Между тем из Хмельника пришло донесение, что не сам старый Кривонос, но сын его Махновку с более чем десятью тысячами солдат осадил и что это он учинил столь опустошительные зверства по дороге. Город, судя по сообщениям, был уже взят. Казаки, овладев им, вырезали поголовно шляхту и евреев, шляхтянок же взяли в свой табор, где им был уготован жребий худший, чем смерть. Однако крепостца под командованием пана Льва пока что не сдавалась. Казаки штурмовали ее из монастыря бернардинцев, в котором предварительно порубали монахов. Пан Лев на пределе сил и запасов пороха долее чем одну ночь продержаться не рассчитывал.
Поэтому князь оставил пехоту, пушки и главные силы войска, которым велел идти к Быстрику, а сам с воеводою, паном Кшиштофом, паном Аксаком и двумя тысячами безобозного войска бросился на помощь. Старый воевода, совершенно растерявшись, шел уже на попятный. «Махновка пропала, мы придем слишком поздно! Больше нет смысла, лучше другие города оборонять и гарнизонами их обеспечить», — повторял он. Князь, однако, не хотел и слушать. Брацлавский подсудок, наоборот, торопил, а войска те просто рвались в бой. «Раз мы сюда пришли, без крови не уйдем!» — говорили полковники. И решено было идти.
И вот в полумиле от Махновки более дюжины всадников, мчась что только духу в конях, появились на пути войска. Это был пан Лев со своими. Увидав его, киевский воевода сейчас же понял, что произошло.
— Замок взят! — крикнул он.
— Взят! — ответил пан Лев и тотчас потерял сознание, ибо, посеченный и пулями пораненный, потерял много крови. Другие, однако, стали рассказывать, как все происходило. Немцев на стенах перебили всех до единого, ибо они предпочли умереть, но не сдаваться; пан Лев прорвался через лавину черни в выломанные ворота, но в башне тем не менее еще защищались несколько десятков шляхтичей — к ним-то и надо было спешить на помощь.

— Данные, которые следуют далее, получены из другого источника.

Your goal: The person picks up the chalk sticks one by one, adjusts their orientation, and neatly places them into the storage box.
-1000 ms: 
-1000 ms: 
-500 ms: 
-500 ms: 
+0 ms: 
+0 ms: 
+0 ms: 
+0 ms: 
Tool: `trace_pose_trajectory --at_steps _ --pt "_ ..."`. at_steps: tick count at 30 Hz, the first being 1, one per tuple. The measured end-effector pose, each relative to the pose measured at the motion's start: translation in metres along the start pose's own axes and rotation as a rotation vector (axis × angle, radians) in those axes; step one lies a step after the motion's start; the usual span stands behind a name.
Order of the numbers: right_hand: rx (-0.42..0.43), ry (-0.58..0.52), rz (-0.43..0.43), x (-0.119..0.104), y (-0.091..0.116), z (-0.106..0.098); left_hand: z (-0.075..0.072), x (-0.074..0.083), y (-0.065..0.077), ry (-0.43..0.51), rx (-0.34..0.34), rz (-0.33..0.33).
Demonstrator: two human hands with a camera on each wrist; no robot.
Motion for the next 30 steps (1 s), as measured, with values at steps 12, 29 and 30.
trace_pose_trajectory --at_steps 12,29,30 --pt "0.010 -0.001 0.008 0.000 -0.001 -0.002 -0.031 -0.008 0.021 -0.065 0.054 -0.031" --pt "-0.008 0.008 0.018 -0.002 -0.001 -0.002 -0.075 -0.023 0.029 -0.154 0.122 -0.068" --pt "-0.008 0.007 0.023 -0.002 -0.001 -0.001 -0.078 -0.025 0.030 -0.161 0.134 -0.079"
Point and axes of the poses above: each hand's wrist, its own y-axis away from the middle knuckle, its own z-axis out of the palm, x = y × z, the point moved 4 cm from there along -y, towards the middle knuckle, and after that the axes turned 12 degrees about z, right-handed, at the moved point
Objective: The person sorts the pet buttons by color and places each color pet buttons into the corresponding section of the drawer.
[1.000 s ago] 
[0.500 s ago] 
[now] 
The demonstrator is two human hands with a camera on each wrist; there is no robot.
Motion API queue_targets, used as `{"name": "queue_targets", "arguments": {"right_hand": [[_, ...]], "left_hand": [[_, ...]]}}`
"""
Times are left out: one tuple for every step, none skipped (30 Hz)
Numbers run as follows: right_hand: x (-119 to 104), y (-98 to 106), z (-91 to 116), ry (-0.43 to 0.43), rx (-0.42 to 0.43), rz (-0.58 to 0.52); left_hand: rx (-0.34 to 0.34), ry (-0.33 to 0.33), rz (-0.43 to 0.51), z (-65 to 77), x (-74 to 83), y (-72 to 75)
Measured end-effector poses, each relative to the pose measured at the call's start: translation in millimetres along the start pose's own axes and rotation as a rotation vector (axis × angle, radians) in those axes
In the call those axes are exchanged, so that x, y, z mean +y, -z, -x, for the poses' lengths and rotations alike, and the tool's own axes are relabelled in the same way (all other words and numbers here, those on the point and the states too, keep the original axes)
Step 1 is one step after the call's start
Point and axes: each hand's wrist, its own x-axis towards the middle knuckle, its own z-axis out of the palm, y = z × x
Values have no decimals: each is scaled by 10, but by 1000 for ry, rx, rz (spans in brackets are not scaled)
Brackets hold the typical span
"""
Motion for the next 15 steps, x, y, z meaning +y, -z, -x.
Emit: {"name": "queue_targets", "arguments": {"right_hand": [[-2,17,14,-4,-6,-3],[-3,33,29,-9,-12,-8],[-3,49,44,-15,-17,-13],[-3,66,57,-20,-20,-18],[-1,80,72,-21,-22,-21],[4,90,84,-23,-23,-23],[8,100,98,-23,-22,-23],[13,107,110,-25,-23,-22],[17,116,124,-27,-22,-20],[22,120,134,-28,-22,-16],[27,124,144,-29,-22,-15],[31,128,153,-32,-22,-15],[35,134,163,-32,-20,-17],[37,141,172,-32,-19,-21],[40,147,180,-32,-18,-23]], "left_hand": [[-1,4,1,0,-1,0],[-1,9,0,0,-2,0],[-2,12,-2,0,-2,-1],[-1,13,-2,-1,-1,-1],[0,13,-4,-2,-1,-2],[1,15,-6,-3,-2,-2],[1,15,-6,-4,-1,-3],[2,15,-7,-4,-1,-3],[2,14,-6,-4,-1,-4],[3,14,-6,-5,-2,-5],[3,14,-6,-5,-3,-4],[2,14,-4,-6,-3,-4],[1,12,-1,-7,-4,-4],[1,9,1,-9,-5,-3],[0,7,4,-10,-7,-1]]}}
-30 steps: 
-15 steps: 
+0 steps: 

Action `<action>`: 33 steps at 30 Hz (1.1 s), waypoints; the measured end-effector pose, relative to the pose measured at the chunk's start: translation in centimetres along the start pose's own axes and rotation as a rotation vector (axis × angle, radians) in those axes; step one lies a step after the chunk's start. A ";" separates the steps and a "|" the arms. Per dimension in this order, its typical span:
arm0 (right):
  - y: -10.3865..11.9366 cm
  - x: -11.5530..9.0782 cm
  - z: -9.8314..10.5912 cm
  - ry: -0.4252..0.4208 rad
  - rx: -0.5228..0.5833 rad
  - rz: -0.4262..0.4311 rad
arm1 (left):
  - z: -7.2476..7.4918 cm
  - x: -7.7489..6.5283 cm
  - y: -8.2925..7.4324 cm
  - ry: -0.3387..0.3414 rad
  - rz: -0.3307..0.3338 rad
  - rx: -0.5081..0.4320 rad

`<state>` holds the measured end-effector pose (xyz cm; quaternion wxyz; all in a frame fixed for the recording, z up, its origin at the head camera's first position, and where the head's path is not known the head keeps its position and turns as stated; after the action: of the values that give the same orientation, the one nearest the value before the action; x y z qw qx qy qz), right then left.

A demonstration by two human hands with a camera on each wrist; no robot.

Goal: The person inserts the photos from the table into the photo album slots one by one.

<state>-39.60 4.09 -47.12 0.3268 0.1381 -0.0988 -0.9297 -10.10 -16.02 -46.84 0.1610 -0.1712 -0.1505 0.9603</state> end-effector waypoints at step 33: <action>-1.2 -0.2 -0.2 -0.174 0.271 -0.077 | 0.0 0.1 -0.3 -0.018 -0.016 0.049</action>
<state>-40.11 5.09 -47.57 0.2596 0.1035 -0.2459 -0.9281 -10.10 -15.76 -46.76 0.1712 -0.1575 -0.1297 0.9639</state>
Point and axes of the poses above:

Поэтому рванули с места. И вот открылся на холме город с замком, а над ним тяжкою тучею дым начавшегося пожара. День клонился к вечеру. На небе горела огромная оранжево-пурпурная заря, сперва было сочтенная войском за сами пожары. В ее освещении были видны запорожские полки и скученные толпища черни, изливавшиеся из ворот навстречу войскам совершенно безбоязненно, ибо в городе никто не знал о подходе князя, полагая, что это всего-навсего киевский воевода идет с подкреплениями. Как видно, всех совершенно одурманила водка, а может, свежая победа вселила спесь безмерную, но мятежники беспечно спустились с холма и только в долине стали весьма усердно строиться к битве, колотя в барабаны и литавры. Когда скакавшие увидели это, радостный клич вырвался изо всех польских грудей, а пан воевода киевский получил возможность во второй уже раз удивиться четкости действий княжеских хоругвей. Остановившись при виде казаков, они тотчас же составили боевые порядки: тяжелая кавалерия посредине, легкая на флангах, так что перестраивать ничего не потребовалось и с места возможно стало идти в дело.
— Пане Кшиштоф, что же это за народ! — воскликнул воевода. — С ходу построились. Они и без полководца могут в бой идти.
Однако князь, как осмотрительный военачальник, летал с булавою в руке перед хоругвями от фланга к флангу, оглядывая полки и давая последние указания. Закат отражался в его серебряном доспехе, и всадник походил на светлое пламя, метавшееся среди шеренг, ибо на фоне темных броней он один только и светился необычайно.
А строй был таков: посреди в первой линии три хоругви — первая, которою сам воевода киевский командовал, вторая — молодого пана Аксака, третья — пана Кшиштофа Тышкевича, за ними, во второй линии, драгуны под командою Барановского и, наконец, могучие гусары князя, а при них командиром пан Скшетуский.